Most MySQL servers have query caching turned on. This is one of the most effective ways to improve performance, and it is handled by MySQL's database engine. When many of the same queries are executed multiple times, the query results are placed in a cache so that subsequent identical queries access the cached results directly without manipulating the table.

The main problem here is that it is easy for programmers to ignore. Because, some of our query statements will cause MySQL not to use caching. Take a look at the following example:

/ / query whether cache is enabled or not

$r = mysql_query ("SELECT username FROM user WHERE signup_date > = CURDATE ()")

/ / enable query caching

$today = date ("Y-m-d")

$r = mysql_query ("SELECT username FROM user WHERE signup_date > ='$today'")

Split large DELETE or INSERT statements

If you need to perform a large DELETE or INSERT query on an online site, you need to be very careful not to stop your entire site from responding. Because these two operations will lock the table, once the table is locked, other operations can not come in.

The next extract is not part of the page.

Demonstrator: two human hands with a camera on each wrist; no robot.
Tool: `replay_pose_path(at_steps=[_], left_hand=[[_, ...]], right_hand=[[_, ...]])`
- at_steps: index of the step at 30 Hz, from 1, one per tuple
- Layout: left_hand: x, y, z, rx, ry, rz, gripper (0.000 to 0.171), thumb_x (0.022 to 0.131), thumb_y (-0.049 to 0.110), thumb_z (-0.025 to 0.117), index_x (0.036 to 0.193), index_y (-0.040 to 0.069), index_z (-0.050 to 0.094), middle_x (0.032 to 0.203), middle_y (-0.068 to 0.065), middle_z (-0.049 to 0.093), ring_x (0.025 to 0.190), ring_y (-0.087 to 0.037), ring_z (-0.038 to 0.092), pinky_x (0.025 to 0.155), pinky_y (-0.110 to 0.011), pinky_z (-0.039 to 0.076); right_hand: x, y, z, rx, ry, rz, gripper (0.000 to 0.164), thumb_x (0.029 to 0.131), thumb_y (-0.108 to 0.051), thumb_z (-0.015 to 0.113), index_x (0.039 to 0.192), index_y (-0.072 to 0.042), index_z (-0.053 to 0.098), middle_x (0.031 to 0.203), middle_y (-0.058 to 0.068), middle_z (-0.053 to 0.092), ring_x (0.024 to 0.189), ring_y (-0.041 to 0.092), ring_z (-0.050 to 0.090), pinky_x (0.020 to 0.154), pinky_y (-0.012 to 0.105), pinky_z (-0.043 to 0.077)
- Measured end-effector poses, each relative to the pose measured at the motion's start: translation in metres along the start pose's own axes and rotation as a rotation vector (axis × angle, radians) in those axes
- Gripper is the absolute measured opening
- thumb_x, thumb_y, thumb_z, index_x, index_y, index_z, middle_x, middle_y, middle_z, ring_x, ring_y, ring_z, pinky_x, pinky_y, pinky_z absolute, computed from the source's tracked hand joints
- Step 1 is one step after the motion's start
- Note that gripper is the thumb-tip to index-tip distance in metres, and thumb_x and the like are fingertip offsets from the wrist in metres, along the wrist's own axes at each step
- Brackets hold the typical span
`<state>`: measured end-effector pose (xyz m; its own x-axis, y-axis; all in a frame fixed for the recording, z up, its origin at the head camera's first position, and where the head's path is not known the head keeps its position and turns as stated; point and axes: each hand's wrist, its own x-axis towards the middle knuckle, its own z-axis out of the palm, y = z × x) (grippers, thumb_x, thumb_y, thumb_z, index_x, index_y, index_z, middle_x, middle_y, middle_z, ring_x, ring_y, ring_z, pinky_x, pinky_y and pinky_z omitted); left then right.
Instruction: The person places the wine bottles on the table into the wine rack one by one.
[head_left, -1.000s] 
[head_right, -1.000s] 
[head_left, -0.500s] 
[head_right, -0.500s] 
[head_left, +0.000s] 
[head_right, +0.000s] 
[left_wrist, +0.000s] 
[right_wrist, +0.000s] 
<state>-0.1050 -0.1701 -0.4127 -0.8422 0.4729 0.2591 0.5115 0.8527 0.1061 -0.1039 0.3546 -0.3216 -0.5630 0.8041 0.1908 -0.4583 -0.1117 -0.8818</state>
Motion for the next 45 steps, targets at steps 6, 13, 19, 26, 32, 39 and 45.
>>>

Apache will have many child processes or threads. Therefore, it works quite efficiently, and our server does not want to have too many child processes, threads and database links, which takes up a lot of server resources, especially memory.

If you lock your table for a period of time, say 30 seconds, then for a site with high traffic, the accumulated access processes / threads, database links, and the number of files opened in those 30 seconds may not only allow you to park the WEB service Crash, but also cause your entire server to crash immediately.

So, if you have a big deal, you must split it, using the LIMIT condition is a good way. Here is an example:

While (1) {

/ / only do 1000 at a time

Mysql_query ("DELETE FROM logs WHERE log_date"

Welcome to subscribe "Shulou Technology Information " to get latest news, interesting things and hot topics in the IT industry, and controls the hottest and latest Internet news, technology news and IT industry trends.

*The comments in the above article only represent the author's personal views and do not represent the views and positions of this website. If you have more insights, please feel free to contribute and share.